A year later, the two friends decided to educate their own students. They began to teach religious subjects to students of the Jewish school on Saturdays and Sundays at the Zülfaris Synagogue, especially teaching Tefila, Halahot and Jewish history. Thus, the Mahazike Torah was founded.

This organization, which started with 20-30 children in 1939, moved to the Knesset Yisrael Synagogue in Şişhane and reached up to 400-500 students within a short time. After 4-5 years of studies, the Mahazike Tora youth started to work in various synagogues in Istanbul.

Rabbi Nisim Behar, a visionary, sent many young people to the important Yeshivas in Jerusalem with the aim of having trained Rabbis, graduates from these yeshivas, serve in the future Rabbinate Spiritual Council (Bet-Din).

Rabbi Behar made Aliyah to Israel in 1969 and settled in Bat Yam. He gathered men of Turkish origin, (and especially students) in a short time and built the Mahazike Tora Synagogue. In addition, with the help of his friends Pardo and Illel, he opened a girls’ school called Or Ahayim where a thousand girls conforming to Jewish religious practices would be educated. Later, a school for boys was opened next to the girls' school. After his death, one of the important streets of the City of Bat Yam was named after Rabbi Nisim Behar.

Works / Publications:

Rabbi Behar wrote about 40 books. His first book “More Adereh - Silaberyo Para Embezarse A Meldar En Ebreo Sin Professor (Syllable Book for Starting to Read Hebrew Without a Teacher)” was published in 1942.

He published many books after 1946, including books on Jewish history and works such as "La Kaza Cudia" (Jewish House) and "La Meza Cudia" (Jewish Dining Table), in which he explains the rules of hygiene and kosher cooking a Jewish woman should pay attention to; as well as speech manuals for Hebrew learners. However, his most well-known work is "El Gid Para El Pratikante" (Religious Practice Guide), which has been translated into many languages and has been regarded as the Jewish Religious Guide, important enough to be compared with the Shulhan Aruch by all Sephardic communities in the world.

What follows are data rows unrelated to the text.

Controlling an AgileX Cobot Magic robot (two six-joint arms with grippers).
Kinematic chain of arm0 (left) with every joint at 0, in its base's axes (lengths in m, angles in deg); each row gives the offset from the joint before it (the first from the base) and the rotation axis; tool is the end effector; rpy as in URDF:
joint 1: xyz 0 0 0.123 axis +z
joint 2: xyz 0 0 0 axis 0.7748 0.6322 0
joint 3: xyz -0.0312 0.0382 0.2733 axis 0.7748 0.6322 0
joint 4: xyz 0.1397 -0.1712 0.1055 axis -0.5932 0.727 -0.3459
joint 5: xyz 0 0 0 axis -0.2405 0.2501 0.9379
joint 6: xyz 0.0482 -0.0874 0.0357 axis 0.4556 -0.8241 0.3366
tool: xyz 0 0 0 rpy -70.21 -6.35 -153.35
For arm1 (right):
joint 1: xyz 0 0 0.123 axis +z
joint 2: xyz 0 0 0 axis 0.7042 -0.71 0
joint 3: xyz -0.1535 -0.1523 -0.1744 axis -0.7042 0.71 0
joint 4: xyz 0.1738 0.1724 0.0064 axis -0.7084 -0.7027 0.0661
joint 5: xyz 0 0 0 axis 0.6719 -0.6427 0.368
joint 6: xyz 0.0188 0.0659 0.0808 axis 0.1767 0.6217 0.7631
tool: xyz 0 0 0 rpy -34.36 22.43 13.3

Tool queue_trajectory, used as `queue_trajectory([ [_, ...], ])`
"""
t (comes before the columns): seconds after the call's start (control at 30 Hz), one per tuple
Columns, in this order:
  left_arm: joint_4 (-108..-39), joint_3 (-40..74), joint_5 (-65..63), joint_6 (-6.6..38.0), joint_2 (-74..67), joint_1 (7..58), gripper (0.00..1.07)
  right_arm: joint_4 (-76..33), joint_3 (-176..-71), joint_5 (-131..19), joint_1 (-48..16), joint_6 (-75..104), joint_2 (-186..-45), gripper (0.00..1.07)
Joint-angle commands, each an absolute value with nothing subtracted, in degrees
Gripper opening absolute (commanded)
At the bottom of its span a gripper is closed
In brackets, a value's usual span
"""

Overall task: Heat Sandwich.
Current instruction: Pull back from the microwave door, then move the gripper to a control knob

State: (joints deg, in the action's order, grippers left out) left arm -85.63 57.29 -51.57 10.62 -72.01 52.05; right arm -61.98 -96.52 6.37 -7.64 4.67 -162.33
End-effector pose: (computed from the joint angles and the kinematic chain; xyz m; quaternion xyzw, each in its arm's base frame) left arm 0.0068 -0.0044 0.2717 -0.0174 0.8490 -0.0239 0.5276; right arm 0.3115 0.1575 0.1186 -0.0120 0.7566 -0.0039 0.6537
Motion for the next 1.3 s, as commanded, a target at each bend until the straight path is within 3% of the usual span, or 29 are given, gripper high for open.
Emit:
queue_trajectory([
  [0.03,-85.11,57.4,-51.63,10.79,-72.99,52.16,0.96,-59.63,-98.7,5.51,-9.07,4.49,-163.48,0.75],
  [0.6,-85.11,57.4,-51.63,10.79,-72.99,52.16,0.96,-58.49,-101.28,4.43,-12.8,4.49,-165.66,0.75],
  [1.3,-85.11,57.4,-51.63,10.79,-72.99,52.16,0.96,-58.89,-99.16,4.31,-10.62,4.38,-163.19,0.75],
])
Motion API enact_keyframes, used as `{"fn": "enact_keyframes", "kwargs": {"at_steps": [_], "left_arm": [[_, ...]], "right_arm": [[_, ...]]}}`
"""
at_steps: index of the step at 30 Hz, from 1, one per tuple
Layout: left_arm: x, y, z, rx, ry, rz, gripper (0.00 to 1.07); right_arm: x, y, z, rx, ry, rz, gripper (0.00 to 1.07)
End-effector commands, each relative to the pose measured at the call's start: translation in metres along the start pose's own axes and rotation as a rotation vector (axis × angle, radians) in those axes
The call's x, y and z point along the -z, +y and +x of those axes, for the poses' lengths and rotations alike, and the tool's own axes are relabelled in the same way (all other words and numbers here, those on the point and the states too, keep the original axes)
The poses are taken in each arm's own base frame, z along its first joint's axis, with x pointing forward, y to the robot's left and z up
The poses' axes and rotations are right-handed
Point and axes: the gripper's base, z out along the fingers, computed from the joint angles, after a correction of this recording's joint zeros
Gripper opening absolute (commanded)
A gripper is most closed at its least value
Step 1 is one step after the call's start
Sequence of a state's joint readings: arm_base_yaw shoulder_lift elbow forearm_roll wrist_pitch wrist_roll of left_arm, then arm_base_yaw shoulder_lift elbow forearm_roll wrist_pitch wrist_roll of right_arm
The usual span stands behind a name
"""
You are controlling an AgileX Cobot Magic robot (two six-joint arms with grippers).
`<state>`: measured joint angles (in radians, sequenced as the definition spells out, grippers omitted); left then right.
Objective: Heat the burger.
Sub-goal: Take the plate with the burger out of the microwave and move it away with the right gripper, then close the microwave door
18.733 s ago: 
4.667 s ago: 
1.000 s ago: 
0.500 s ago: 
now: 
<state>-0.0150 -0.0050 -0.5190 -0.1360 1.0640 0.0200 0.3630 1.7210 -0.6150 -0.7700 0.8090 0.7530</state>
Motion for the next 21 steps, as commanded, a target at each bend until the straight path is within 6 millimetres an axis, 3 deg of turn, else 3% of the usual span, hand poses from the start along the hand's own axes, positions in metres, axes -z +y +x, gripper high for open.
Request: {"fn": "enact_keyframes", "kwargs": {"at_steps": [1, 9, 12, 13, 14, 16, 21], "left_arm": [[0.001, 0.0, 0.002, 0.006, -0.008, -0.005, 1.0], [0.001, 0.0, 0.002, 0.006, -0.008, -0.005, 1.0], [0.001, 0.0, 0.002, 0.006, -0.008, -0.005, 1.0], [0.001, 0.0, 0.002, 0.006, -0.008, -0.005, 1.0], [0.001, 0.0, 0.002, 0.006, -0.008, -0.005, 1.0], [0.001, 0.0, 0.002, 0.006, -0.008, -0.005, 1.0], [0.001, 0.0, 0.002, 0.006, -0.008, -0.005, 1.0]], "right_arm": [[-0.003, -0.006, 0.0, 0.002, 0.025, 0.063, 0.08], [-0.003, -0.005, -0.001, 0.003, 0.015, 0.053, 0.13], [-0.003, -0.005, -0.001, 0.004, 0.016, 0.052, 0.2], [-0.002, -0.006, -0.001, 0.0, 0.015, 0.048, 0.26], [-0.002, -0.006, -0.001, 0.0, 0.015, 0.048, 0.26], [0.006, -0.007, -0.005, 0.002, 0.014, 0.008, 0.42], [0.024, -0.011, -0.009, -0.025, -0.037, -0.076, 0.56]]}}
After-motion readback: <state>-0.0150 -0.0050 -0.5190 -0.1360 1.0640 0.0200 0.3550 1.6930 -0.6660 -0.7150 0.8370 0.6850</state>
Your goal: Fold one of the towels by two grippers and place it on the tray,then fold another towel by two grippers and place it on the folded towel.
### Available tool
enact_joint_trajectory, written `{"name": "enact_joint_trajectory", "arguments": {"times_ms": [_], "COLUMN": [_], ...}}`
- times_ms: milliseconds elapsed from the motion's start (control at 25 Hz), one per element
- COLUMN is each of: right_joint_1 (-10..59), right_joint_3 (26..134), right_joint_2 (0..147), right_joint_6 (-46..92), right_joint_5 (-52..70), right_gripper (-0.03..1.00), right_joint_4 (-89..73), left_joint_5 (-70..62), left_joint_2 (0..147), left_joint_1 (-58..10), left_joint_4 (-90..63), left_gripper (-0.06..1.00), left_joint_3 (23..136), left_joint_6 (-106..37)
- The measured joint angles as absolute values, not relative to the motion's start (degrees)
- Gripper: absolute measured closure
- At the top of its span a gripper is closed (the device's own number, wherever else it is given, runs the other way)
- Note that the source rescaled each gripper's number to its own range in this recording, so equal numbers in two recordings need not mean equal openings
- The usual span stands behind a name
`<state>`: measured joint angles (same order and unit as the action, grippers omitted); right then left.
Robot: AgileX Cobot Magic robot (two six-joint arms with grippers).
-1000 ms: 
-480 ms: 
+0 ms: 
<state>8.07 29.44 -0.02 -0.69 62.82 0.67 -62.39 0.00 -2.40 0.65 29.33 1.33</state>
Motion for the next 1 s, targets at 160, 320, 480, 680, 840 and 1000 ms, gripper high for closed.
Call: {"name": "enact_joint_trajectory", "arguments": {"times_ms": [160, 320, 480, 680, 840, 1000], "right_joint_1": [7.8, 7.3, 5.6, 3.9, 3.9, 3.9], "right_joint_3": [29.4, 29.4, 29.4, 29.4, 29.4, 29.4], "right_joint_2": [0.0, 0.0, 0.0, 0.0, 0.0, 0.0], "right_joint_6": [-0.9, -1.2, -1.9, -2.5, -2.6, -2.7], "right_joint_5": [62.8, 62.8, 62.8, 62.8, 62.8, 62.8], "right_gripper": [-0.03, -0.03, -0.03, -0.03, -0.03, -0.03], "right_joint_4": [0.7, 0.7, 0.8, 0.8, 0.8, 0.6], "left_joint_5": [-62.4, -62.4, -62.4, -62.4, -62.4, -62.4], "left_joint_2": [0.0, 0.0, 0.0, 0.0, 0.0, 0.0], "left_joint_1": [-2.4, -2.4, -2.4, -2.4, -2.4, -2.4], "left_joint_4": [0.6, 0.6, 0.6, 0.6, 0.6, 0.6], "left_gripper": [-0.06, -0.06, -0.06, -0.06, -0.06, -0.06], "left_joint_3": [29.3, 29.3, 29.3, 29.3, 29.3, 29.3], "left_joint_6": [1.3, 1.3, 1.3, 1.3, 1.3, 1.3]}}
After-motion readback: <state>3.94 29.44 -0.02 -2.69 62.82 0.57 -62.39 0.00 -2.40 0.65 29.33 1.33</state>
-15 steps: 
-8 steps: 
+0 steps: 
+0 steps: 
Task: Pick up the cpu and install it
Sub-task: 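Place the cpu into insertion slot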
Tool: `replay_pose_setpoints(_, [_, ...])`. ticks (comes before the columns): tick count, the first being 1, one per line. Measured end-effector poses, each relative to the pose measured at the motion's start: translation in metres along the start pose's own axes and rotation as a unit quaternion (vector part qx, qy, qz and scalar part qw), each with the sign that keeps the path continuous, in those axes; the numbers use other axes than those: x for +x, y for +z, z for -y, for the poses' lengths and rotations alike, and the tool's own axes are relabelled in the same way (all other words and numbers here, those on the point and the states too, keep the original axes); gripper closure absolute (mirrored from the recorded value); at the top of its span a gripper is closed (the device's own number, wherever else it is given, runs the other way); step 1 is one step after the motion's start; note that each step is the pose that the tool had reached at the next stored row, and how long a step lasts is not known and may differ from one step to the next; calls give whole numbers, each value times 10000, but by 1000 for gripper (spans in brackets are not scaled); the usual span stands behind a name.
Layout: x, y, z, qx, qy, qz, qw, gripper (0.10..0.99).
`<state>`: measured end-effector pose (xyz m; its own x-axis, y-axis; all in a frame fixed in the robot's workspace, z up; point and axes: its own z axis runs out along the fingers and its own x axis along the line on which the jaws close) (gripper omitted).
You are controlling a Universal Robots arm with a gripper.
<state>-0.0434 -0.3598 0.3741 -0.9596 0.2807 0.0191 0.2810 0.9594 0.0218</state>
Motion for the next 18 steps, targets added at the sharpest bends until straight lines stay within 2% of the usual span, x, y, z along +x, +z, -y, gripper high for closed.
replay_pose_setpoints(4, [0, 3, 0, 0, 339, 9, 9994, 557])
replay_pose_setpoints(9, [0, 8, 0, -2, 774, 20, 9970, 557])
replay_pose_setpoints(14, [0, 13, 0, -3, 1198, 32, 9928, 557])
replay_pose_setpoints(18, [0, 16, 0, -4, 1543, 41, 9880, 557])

Outstanding and Lasting Contribution /Reasons for Selection:

Rabbi Nisim Behar trained a large number of rabbis in the Mahazike Torah, and was instrumental in their making Aliyah to Israel. He wrote many books on Jewish history and religion contributing significantly to the religious education of Jews in Turkey.

He made a superior and lasting contribution to religious education with the synagogue and the high school for girls he established in Israel. The girls' high school continues to contribute to the education of young generations with the boys' high school next to it.